Descritores: Papel do profissional de enfermagem; Estudantes de enfermagem; Educação em enfermagem

ABSTRACT

The study intended to analyze the conceptions of academics of Nursing about the nurse's work. Through a questionnaire with students of the first, fifth and nineth semesters, it was verifyed that the answers of the students of the last semester are closer to the practice of the profission, because these students see the nurse as key of the work in health. The academics of the first semester mention only the humanitarian dimension of the work. And the ones of the fifth semester evidence the administration of the care and the work in group as actual in the daily one of the nurse. It can be affirmed that education plays an important role in the construction of the conceptions of the students, having, since early, to approach them of the reality of the practical professional.

Keywords: Nurse's role; Students, nursing; Education, nursing

RESUMEN

El estúdio buscó analizar las concepciones de académicos de enfermería sobre el trabajo del enfermero. Atravéz de un cuestionario de prospección de opinión con alumnos del primero, quinto y noveno semestres; se constató que las respuestas de los estudiantes del último semestre están en las prácticas concretas, pues esos alumnos ven al enfermero como pieza llave del trabajo en la salud. Los académicos del primer semestre se refieren apenas a la dimensión humanitária del trabajo. Los del quinto semestre evidencian la administración del cuidado y el trabajo en equipo como presentes en el cotidiano del enfermero. Se puede afirmar que el enseñar desempeña un papel importante en la construcción de las concepciones de los alumnos, debiendo desde temprano aproximarlo de la realidad de la práctica profesional.

Descriptores: Rol de la enfermera; Estudiantes de enfermería; Educación en enfermería

INTRODUÇÃO

Diversos estudos têm sido realizados acerca da finalidade do trabalho do enfermeiro. Alguns autores(1) o reconhecem como facilitador do trabalho dos demais membros da equipe de enfermagem e de saúde. Um estudo(2) evidenciou o predomínio da função gerencial no trabalho do enfermeiro, função essa exercida através da supervisão e controle do processo de trabalho. Apesar disso, os enfermeiros denotam pouca aceitação do caráter gerencial de seu trabalho, tendo como ideal de profissão a assistência direta ao paciente.

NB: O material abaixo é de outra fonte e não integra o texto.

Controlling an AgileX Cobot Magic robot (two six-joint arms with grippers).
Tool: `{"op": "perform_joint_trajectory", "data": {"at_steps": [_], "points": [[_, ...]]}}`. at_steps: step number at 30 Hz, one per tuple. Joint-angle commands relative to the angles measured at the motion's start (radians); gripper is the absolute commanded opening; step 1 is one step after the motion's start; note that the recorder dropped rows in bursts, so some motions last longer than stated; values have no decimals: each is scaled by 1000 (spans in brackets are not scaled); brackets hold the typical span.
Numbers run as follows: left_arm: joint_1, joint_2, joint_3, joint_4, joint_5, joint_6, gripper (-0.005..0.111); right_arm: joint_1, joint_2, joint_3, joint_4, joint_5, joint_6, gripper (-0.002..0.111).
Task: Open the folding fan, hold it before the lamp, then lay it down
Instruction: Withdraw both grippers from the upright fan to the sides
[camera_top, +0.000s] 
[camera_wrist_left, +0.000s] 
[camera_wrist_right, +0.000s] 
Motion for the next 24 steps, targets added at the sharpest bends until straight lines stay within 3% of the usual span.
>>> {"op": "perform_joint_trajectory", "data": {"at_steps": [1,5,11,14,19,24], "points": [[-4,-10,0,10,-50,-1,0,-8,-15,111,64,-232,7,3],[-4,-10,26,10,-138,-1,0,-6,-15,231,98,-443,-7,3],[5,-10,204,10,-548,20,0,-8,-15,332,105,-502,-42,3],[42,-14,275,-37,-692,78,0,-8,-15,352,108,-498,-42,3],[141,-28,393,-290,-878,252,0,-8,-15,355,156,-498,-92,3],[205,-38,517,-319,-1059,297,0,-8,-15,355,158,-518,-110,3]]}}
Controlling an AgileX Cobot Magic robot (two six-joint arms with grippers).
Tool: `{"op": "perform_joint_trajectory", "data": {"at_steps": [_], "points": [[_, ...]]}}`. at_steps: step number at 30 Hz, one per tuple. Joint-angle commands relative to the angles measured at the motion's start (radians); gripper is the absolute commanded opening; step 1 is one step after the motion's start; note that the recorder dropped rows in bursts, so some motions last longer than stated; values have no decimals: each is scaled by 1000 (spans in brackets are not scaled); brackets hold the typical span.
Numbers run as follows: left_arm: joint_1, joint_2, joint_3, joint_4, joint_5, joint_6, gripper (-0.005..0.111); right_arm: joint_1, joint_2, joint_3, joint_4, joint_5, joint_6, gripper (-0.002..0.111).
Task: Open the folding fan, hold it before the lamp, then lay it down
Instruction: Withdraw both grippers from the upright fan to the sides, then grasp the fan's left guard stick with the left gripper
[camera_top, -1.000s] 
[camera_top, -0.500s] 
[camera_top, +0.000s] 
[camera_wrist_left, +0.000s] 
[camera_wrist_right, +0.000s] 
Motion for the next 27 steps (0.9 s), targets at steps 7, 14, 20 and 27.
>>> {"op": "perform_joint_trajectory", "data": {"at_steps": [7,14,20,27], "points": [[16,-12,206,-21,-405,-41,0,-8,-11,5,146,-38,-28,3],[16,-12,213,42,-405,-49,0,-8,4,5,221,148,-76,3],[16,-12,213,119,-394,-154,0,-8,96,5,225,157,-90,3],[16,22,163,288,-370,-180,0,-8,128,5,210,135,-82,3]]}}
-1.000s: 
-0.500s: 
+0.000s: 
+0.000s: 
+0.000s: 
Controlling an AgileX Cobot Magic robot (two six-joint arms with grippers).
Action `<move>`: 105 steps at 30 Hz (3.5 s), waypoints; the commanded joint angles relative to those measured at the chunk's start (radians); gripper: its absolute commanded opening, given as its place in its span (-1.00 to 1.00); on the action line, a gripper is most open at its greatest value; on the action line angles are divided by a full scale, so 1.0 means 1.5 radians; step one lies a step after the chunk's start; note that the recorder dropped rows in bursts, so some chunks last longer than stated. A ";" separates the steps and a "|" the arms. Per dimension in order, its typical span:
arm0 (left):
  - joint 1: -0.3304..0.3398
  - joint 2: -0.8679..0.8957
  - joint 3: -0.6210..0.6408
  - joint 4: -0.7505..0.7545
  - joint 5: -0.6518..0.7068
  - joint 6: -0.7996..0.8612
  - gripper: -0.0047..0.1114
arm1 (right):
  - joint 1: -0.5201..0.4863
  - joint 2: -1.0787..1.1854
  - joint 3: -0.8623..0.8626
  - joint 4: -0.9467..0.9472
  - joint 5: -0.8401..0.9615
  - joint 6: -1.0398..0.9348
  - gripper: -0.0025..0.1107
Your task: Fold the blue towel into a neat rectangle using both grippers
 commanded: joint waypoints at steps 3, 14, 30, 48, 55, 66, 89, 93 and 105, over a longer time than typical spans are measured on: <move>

A prática do enfermeiro tem sido a de chefiar unidades, elaborar plano de atividades e escala de plantões, prever material e pessoal, supervisionar atividades, revisar as medicações controladas, visitar os pacientes, além de outras atividades. No entanto, as escolas, apesar de enfatizarem as áreas de administração e gerenciamento, não preparam adequadamente as alunas para atuarem com maior segurança e autonomia(3).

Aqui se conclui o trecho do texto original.